Electro Ghetto is the second studio album by German rapper Bushido. It released on 25 October 2004 by his newly founded record label ersguterjunge and Universal Music Group. This was the first record since he has left former label Aggro Berlin.

Background 
After the success of his debut album Vom Bordstein bis zur Skyline Bushido left the label Aggro Berlin due to personal issues with the label's founders Specter, Spaiche and Halil Efe and signed to Universal Music, where he founded with fellow rapper D-Bo the label ersguterjunge. Bremen rapper Baba Saad, who was 18 years old that time, has been discovered through the internet by D-Bo and Bushido, and invited him for the album's recording session, where he ended up being frequently featured on the album.

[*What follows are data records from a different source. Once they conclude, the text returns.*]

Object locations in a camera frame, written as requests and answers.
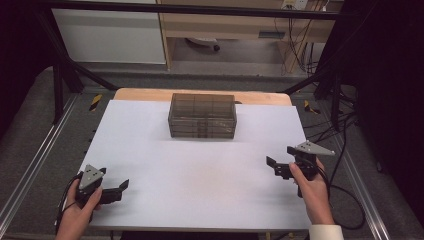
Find black floor cable bundle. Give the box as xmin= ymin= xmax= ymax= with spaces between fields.
xmin=301 ymin=111 xmax=360 ymax=148

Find office chair wheel base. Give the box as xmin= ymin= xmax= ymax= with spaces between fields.
xmin=184 ymin=36 xmax=222 ymax=53

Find person's left hand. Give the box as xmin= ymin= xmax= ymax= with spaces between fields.
xmin=54 ymin=188 xmax=103 ymax=240

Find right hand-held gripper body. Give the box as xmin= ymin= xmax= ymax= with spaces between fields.
xmin=293 ymin=140 xmax=336 ymax=182

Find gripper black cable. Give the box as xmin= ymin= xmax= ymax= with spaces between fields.
xmin=316 ymin=166 xmax=367 ymax=231
xmin=54 ymin=171 xmax=84 ymax=232

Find white wall socket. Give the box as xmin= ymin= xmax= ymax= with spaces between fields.
xmin=280 ymin=0 xmax=310 ymax=11

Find wooden desk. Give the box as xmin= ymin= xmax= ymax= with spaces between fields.
xmin=156 ymin=0 xmax=344 ymax=73

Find aluminium rail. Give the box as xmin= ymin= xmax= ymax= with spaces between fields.
xmin=331 ymin=133 xmax=392 ymax=240
xmin=0 ymin=94 xmax=80 ymax=231

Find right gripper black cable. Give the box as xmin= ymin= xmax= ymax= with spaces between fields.
xmin=316 ymin=166 xmax=367 ymax=231

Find yellow black tape marker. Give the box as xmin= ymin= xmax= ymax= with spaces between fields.
xmin=88 ymin=93 xmax=104 ymax=112
xmin=303 ymin=99 xmax=322 ymax=115

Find transparent brown drawer box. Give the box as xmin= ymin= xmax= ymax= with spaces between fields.
xmin=167 ymin=92 xmax=238 ymax=140

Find black metal stand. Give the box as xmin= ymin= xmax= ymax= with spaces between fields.
xmin=33 ymin=6 xmax=119 ymax=125
xmin=282 ymin=63 xmax=358 ymax=132

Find person's right hand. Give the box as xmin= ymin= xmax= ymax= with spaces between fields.
xmin=289 ymin=159 xmax=336 ymax=226

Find white sleeve cuff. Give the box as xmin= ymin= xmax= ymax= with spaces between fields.
xmin=308 ymin=224 xmax=345 ymax=240

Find dark curtain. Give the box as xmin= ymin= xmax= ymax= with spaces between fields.
xmin=0 ymin=0 xmax=54 ymax=141
xmin=339 ymin=0 xmax=424 ymax=231

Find black horizontal frame bar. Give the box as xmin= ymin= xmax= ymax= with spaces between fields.
xmin=43 ymin=0 xmax=348 ymax=21

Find dangling black desk cables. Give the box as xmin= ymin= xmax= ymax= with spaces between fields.
xmin=273 ymin=8 xmax=323 ymax=76

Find white cabinet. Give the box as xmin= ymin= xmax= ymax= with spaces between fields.
xmin=50 ymin=0 xmax=167 ymax=65

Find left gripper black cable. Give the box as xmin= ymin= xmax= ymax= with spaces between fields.
xmin=54 ymin=171 xmax=84 ymax=232

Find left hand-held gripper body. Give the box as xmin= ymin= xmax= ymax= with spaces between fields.
xmin=75 ymin=164 xmax=105 ymax=207

Saad later signed to ersguterjunge and joined Bushido on his tour Auf die harte Tour as backup.

Recording 
Electro Ghetto was finished within eight weeks, according to Bushido himself was it his shortest album release. According to Baba Saad, it took 35 minutes for the song's development, including writing the lyrics and the production. All the songs were recorded in the same studio in Berlin, with the guest artists, who were all important for Bushido, because they were personal friends of him.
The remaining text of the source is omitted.